= Evelyn Ramsey =

American missionary and linguist (1923–1989)

Evelyn Mae Ramsey (June 16, 1923 – June 25, 1989) was an American medical missionary and linguist associated with the Church of the Nazarene.

==Biography==
Ramsey was born in Richmond, Kentucky, June 16, 1923. She took her education at Trevecca Nazarene College, Eastern Nazarene College, Vanderbilt University, and Tufts University School of Medicine. She served at the Raleigh Fitkin Nazarene Hospital in Manzini, Swaziland from 1956 until 1968. In 1969 she was transferred to Papua New Guinea to work at the Nazarene Hospital in Kudjip. Ramsey had always been interested in linguistics, having studied French, Greek, Hebrew, and German and further learned Zulu and Swazi in Africa.
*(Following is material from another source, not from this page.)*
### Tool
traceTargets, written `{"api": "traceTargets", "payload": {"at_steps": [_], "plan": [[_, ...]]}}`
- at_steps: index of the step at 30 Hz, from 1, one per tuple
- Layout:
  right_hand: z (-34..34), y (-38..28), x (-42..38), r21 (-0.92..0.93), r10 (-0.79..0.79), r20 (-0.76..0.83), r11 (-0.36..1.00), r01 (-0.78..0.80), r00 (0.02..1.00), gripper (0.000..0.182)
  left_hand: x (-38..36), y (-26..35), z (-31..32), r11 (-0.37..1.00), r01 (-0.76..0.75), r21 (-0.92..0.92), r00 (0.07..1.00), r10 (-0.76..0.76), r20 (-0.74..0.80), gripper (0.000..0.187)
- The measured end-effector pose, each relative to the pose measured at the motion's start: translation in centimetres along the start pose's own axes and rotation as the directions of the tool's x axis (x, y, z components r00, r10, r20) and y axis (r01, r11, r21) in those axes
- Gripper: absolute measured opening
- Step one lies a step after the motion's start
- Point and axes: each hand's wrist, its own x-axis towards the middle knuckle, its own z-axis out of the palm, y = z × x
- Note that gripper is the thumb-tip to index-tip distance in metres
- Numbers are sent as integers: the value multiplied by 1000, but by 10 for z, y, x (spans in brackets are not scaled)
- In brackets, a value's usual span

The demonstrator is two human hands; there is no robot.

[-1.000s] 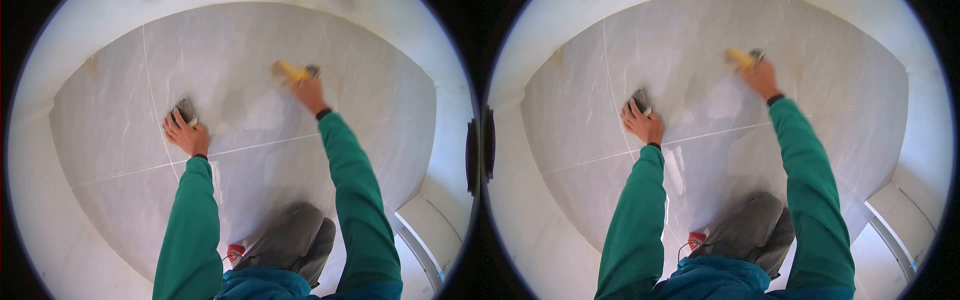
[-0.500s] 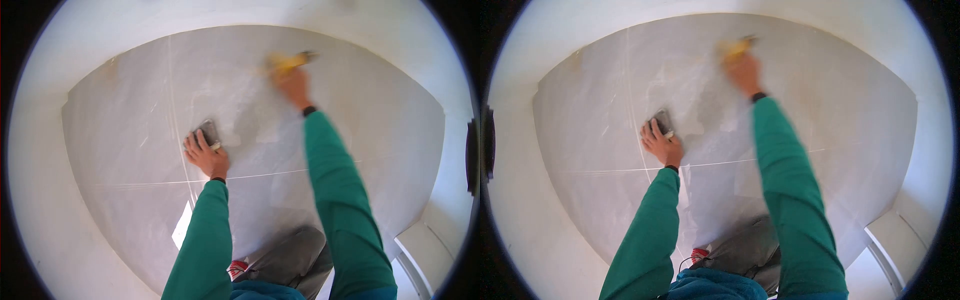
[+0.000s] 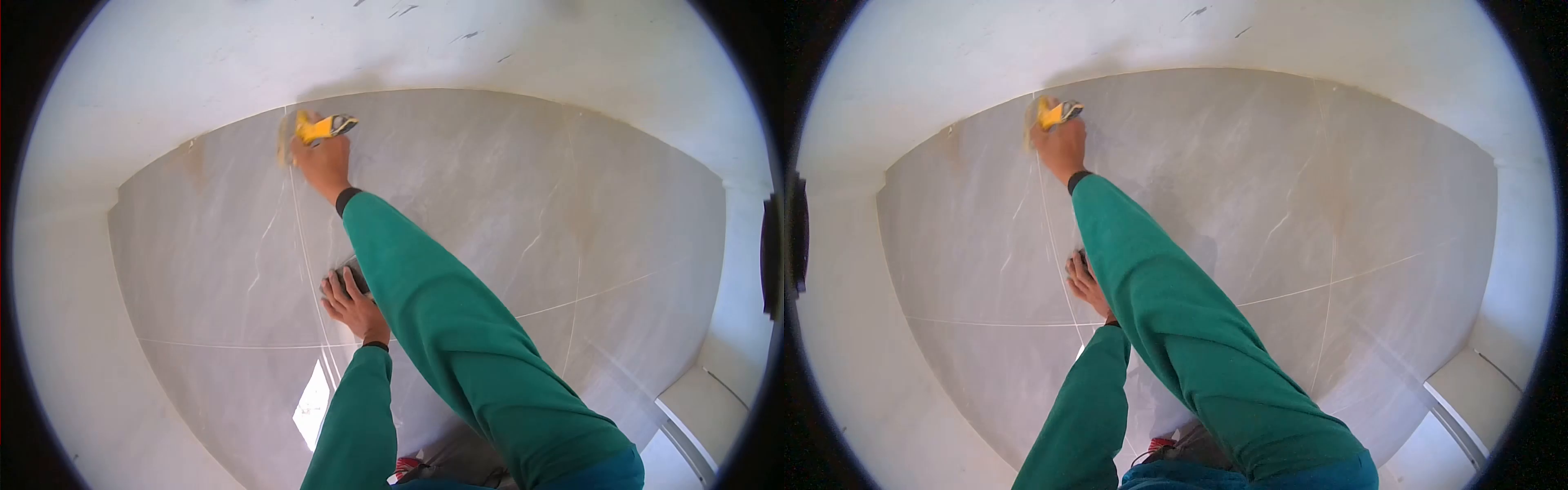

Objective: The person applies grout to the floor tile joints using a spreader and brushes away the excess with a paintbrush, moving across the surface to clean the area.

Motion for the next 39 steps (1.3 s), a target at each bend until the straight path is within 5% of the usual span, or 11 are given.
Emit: {"api": "traceTargets", "payload": {"at_steps": [3,7,8,12,17,19,23,25,28,32,39], "plan": [[-51,38,37,-7,261,-51,965,-261,964,24,-1,1,-3,1000,9,6,1000,-9,27,60],[-242,113,104,-913,-402,170,279,298,900,32,4,3,-8,1000,1,29,999,-2,51,61],[-288,129,127,-616,-167,-152,787,39,974,32,3,3,-10,999,-7,41,997,4,76,62],[-339,76,143,-702,-200,-457,679,-213,866,29,2,4,-7,999,-36,29,998,35,46,64],[-157,40,21,-644,-60,241,737,206,969,17,1,4,-5,998,-35,46,999,35,6,59],[-77,0,-47,-11,222,315,973,-230,923,29,-1,1,-2,999,-41,30,999,41,-8,59],[-82,-5,-67,-206,307,577,951,-229,757,32,1,1,2,1000,-31,0,998,31,-53,60],[-158,61,-34,-296,-240,584,827,479,776,12,1,3,-1,1000,-25,11,999,25,-27,57],[-321,94,63,-716,139,223,695,65,965,17,-1,-9,7,1000,-19,2,1000,19,-25,65],[-369,67,112,-934,-185,-40,355,29,982,45,2,-9,-8,998,55,5,993,-55,104,72],[-101,-39,-67,-305,58,429,948,85,902,35,3,-14,-5,987,161,26,979,-163,121,68]]}}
In Kudjip she took an interest in the Middle Wahgi language, which was as yet unrecorded; she eventually compiled a dictionary of the language. She also put together a concordance of the New Testament and the Psalms in Pidgin English. Ramsey retired to Indianapolis in 1988, dying there the following year. The dictionary had been published in 1975. Another book, Show Me, Lord, was published in 1982. Ramsey was also the subject of a book, The Ramsey Covenant by L. David Duff, published in 1985.